- **WORK REQUIRED**
What's required is a verbatim printout of all the data.

—————

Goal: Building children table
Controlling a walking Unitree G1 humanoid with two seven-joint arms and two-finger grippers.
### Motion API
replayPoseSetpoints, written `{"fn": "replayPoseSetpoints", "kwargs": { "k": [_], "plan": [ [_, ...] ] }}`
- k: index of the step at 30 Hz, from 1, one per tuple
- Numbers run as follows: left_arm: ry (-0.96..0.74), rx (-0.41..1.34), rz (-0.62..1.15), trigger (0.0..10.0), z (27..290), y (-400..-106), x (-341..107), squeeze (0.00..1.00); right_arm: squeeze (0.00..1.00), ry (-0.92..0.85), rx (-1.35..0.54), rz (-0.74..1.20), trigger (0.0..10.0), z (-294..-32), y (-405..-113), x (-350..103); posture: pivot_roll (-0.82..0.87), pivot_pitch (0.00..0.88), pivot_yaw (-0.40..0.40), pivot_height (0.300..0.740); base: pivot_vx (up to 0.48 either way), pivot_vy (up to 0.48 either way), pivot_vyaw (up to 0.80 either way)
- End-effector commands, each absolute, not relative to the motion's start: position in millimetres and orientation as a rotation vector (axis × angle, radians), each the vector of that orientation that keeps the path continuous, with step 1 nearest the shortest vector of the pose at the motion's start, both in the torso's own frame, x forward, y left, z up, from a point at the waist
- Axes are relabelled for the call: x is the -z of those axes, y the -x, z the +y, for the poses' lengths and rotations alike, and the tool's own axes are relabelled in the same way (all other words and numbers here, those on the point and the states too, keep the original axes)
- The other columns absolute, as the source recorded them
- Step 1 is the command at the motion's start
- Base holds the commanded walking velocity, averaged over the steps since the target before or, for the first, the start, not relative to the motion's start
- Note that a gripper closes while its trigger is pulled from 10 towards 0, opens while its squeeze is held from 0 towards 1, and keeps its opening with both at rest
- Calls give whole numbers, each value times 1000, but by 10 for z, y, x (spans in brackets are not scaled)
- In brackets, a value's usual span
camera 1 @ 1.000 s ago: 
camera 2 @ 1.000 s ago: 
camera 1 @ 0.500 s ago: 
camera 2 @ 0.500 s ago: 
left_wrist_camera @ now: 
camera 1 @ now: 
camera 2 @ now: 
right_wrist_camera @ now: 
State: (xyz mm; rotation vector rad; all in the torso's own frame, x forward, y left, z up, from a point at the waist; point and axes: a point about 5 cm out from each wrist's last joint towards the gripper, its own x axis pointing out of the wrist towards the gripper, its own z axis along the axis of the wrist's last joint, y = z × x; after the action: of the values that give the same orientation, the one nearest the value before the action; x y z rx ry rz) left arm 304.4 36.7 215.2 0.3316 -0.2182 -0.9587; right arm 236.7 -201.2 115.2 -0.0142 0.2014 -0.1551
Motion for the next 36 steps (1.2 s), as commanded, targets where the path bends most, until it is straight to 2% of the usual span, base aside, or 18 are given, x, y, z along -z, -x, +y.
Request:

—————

- **TASK SOLUTION**
Goal: Building children table
Controlling a walking Unitree G1 humanoid with two seven-joint arms and two-finger grippers.
### Motion API
replayPoseSetpoints, written `{"fn": "replayPoseSetpoints", "kwargs": { "k": [_], "plan": [ [_, ...] ] }}`
- k: index of the step at 30 Hz, from 1, one per tuple
- Numbers run as follows: left_arm: ry (-0.96..0.74), rx (-0.41..1.34), rz (-0.62..1.15), trigger (0.0..10.0), z (27..290), y (-400..-106), x (-341..107), squeeze (0.00..1.00); right_arm: squeeze (0.00..1.00), ry (-0.92..0.85), rx (-1.35..0.54), rz (-0.74..1.20), trigger (0.0..10.0), z (-294..-32), y (-405..-113), x (-350..103); posture: pivot_roll (-0.82..0.87), pivot_pitch (0.00..0.88), pivot_yaw (-0.40..0.40), pivot_height (0.300..0.740); base: pivot_vx (up to 0.48 either way), pivot_vy (up to 0.48 either way), pivot_vyaw (up to 0.80 either way)
- End-effector commands, each absolute, not relative to the motion's start: position in millimetres and orientation as a rotation vector (axis × angle, radians), each the vector of that orientation that keeps the path continuous, with step 1 nearest the shortest vector of the pose at the motion's start, both in the torso's own frame, x forward, y left, z up, from a point at the waist
- Axes are relabelled for the call: x is the -z of those axes, y the -x, z the +y, for the poses' lengths and rotations alike, and the tool's own axes are relabelled in the same way (all other words and numbers here, those on the point and the states too, keep the original axes)
- The other columns absolute, as the source recorded them
- Step 1 is the command at the motion's start
- Base holds the commanded walking velocity, averaged over the steps since the target before or, for the first, the start, not relative to the motion's start
- Note that a gripper closes while its trigger is pulled from 10 towards 0, opens while its squeeze is held from 0 towards 1, and keeps its opening with both at rest
- Calls give whole numbers, each value times 1000, but by 10 for z, y, x (spans in brackets are not scaled)
- In brackets, a value's usual span
camera 1 @ 1.000 s ago: 
camera 2 @ 1.000 s ago: 
camera 1 @ 0.500 s ago: 
camera 2 @ 0.500 s ago: 
left_wrist_camera @ now: 
camera 1 @ now: 
camera 2 @ now: 
right_wrist_camera @ now: 
State: (xyz mm; rotation vector rad; all in the torso's own frame, x forward, y left, z up, from a point at the waist; point and axes: a point about 5 cm out from each wrist's last joint towards the gripper, its own x axis pointing out of the wrist towards the gripper, its own z axis along the axis of the wrist's last joint, y = z × x; after the action: of the values that give the same orientation, the one nearest the value before the action; x y z rx ry rz) left arm 304.4 36.7 215.2 0.3316 -0.2182 -0.9587; right arm 236.7 -201.2 115.2 -0.0142 0.2014 -0.1551
Motion for the next 36 steps (1.2 s), as commanded, targets where the path bends most, until it is straight to 2% of the usual span, base aside, or 18 are given, x, y, z along -z, -x, +y.
Request:

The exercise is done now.